Arriva il “VINO BIOLOGICO”: Reg. (CE) 203/2012, entrerà in vigore il 1 agosto 2012

di

ue regolamento vino biologico

Sempre più richiesto, ma mai davvero regolamentato.
Il problema che nasceva dietro le produzioni di vino biologico era davvero ingente. Sempre più i produttori, infatti, si sono avviati verso il rispetto dell’ambiente, la salvaguardia dello stesso.

Forse noi cittadini non ce ne rendiamo conto ma i dati parlano chiaro: più del 20% delle emissioni deriva dall’attività degli agricoltori. L’utilizzo di fertilizzanti inquinanti, lo sfruttamento intensivo nell’attività zootecnica hanno portato gravi conseguenze in materia di cambiamento climatico.
L’esigenza, allora, di dare una svolta nasce ancora nel 1957 con il Trattato di Roma, ma continua poi con le mille evoluzioni e riforme che hanno caratterizzato la Pac, Politica Agricola Comune. La stessa, infatti, si pone come base in materia di sostenibilità e di salvaguardia dell’ambiente.

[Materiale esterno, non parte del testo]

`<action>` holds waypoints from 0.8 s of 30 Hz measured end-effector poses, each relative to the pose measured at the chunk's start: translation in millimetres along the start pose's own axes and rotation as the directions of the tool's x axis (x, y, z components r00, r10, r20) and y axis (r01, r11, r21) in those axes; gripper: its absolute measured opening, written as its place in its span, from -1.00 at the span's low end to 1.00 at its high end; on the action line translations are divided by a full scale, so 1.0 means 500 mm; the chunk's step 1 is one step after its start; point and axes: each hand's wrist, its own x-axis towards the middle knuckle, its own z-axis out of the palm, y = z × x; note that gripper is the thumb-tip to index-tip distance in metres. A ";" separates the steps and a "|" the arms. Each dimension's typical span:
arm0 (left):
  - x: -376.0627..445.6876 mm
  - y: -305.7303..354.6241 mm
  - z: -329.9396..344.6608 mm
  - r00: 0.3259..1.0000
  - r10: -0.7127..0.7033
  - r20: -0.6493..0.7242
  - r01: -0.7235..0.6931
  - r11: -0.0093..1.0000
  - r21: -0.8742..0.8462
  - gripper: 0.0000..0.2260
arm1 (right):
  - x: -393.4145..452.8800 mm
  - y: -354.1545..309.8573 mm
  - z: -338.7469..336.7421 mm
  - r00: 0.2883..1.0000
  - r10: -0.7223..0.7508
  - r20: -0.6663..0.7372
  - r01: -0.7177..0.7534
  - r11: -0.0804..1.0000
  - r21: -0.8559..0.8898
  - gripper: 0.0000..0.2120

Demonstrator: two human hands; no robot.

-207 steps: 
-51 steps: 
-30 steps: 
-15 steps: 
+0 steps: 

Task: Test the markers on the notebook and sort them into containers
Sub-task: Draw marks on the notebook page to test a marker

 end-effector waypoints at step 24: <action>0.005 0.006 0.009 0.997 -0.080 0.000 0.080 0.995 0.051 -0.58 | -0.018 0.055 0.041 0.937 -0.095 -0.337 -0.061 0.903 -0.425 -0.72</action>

Negli ultimi tempi sempre più viticoltori hanno abbracciato quali siano gli obbiettivi imposti dalla stessa normativa cercando di orientare la propria agricoltura al rispetto degli standard stabiliti.
Si è partiti quindi con il “vino ottenuto da uve biologiche”, ma oggi la svolta: con il regolamento (CE) n. 203/2012, Bruxelles da via libera al “vino biologico”, una nuova “etichetta” che caratterizza nel nostre bottiglie.

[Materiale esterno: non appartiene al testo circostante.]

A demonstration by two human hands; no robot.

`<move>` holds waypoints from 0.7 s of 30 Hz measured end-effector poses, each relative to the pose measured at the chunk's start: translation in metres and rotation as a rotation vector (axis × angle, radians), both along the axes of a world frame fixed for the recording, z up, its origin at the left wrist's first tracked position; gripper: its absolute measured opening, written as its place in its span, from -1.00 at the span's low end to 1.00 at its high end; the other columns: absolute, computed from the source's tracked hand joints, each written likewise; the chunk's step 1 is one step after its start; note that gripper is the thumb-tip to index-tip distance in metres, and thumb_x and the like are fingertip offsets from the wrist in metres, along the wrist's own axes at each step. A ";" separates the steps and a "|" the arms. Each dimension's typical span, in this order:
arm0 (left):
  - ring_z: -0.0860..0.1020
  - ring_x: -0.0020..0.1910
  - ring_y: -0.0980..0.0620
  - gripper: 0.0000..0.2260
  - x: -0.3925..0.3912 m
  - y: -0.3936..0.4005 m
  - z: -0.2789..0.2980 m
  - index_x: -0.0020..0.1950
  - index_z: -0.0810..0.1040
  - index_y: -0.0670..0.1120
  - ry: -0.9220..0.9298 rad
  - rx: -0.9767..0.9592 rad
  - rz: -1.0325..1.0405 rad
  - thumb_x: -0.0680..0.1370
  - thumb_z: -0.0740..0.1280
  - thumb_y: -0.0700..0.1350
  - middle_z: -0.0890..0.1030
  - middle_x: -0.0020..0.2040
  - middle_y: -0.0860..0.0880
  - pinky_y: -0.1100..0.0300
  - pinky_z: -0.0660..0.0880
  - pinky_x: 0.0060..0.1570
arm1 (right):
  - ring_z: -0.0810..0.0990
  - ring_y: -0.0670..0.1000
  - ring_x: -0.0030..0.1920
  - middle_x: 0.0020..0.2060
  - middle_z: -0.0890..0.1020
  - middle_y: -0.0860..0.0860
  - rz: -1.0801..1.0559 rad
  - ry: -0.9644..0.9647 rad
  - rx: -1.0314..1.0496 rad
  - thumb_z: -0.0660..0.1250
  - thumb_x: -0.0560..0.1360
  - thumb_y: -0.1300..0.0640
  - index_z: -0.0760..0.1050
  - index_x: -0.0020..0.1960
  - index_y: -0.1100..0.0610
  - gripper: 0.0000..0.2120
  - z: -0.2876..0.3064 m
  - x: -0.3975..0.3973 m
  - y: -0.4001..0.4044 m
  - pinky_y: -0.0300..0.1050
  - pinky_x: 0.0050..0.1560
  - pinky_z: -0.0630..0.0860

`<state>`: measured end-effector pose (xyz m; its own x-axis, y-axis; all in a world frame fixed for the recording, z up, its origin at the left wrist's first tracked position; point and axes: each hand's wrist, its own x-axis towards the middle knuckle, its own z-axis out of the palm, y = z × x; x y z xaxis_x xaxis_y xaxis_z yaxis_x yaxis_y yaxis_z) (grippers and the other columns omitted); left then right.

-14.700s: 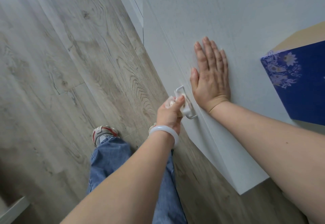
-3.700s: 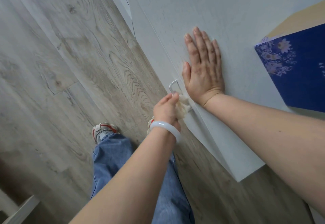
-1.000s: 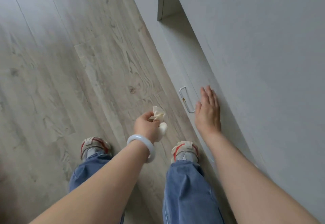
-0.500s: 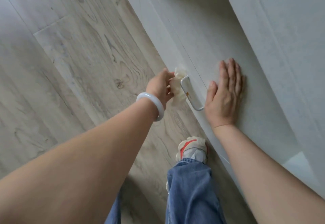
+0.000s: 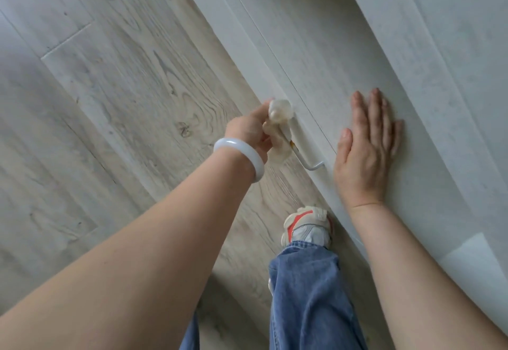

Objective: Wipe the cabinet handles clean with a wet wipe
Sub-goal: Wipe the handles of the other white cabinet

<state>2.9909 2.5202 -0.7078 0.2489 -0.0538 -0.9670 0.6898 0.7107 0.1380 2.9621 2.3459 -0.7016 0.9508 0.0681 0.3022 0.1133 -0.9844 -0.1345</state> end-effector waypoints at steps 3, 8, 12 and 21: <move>0.56 -0.31 -0.05 -0.79 0.003 -0.006 -0.002 0.05 0.60 -0.27 -0.003 0.063 -0.075 0.46 0.49 -0.24 0.60 -0.12 -0.17 0.35 0.41 -0.55 | 0.43 0.16 -0.06 -0.20 0.62 0.32 0.002 -0.060 -0.061 0.46 0.35 0.40 0.55 -0.13 0.35 -0.86 0.003 -0.004 0.005 -0.11 0.08 0.24; 0.64 -0.16 -0.12 -0.69 -0.005 -0.008 -0.004 0.02 0.66 -0.25 -0.042 0.135 -0.262 0.42 0.55 -0.06 0.68 -0.10 -0.18 0.03 0.63 0.01 | 0.48 0.21 0.16 0.08 0.62 0.30 -0.050 -0.070 -0.150 0.30 0.49 0.23 0.56 0.13 0.32 -0.74 -0.005 -0.005 0.000 -0.32 0.45 -0.18; 0.65 -0.18 -0.12 -0.75 -0.017 -0.015 0.000 0.06 0.68 -0.20 -0.151 0.203 -0.269 0.44 0.53 -0.12 0.69 -0.15 -0.16 0.04 0.62 0.03 | 0.54 0.25 0.13 0.08 0.63 0.29 -0.059 -0.075 -0.172 0.25 0.52 0.21 0.56 0.12 0.32 -0.74 -0.006 -0.005 0.002 -0.31 0.45 -0.20; 0.49 -0.55 0.26 -0.89 -0.026 -0.039 0.009 0.01 0.66 -0.12 -0.102 0.464 -0.260 0.54 0.43 -0.11 0.58 -0.36 0.07 0.38 0.42 -0.47 | 0.60 0.26 0.13 0.14 0.60 0.30 -0.077 -0.035 -0.172 0.19 0.54 0.18 0.55 0.19 0.34 -0.67 -0.005 -0.006 0.002 -0.30 0.46 -0.20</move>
<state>2.9653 2.4816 -0.6986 0.3786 0.3009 -0.8753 0.8015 0.3664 0.4727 2.9563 2.3481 -0.7069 0.9442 0.0492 0.3256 0.0384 -0.9985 0.0396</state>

La regolamentazione è del tutto nuova ed entrerà in vigore il 1° agosto 2012; la prossima vendemmia sarà così oggetto di questa grande riforma. 
Ma la vera novità sta nel fatto che l’Ue dà la possibilità di porre le etichette “vino biologico” a condizione che il produttore dimostri che il vino sia stato ottenuto nel rispetto del regolamento.
L’etichetta dovrà riportare il “logo comunitario” che caratterizza le produzioni biologiche, come indicato nel regolamento (CE) n. 271/2010. Accanto dovrà comparire anche il numero dell’organismo di certificazione e quello identificativo dell’operatore.
In maniera sostanziale il testo del regolamento cita che il vino biologico deve ovviamente essere prodotto utilizzando uve biologiche come definite nel regolamento (CE) n. 834/2007.

La nuova normativa si cura anche si contenere al suo interno un insieme di pratiche enologiche e di sostanze, definite nel regolamento (CE) n. 606/2009, in materia di organizzazione comune del mercato vitivinicolo (sempre che riguardano i vini biologici).ù

Riguardo la questione dell’anidride solforosa anche qui ci sono novità: il tenore massimo di solfito per il vino rosso è stato stabilito in 100 mg per litro (150 mg/l per il vino convenzionale) e per il vino bianco/rosé a 150mg/l (200 mg/l per il convenzionale).

Questi nuovi principi, quindi, che vengono attuati con il regolamento (CE) n. 203/2012 produrranno benefici comuni sia all’imprenditore, che al consumatore. Il primo, infatti, potrà metter in evidenza la qualità del proprio prodotto che si differenzierà dagli altri anche per la produzione biologica con il quale è stato realizzato. Gli standard ambientali sono stati rispettati e il vino sarà sicuramente eccellente. Accanto si trova anche la tutela del consumatore: egli sarà in grado di differenziare il vino ed effettuare le giuste considerazioni.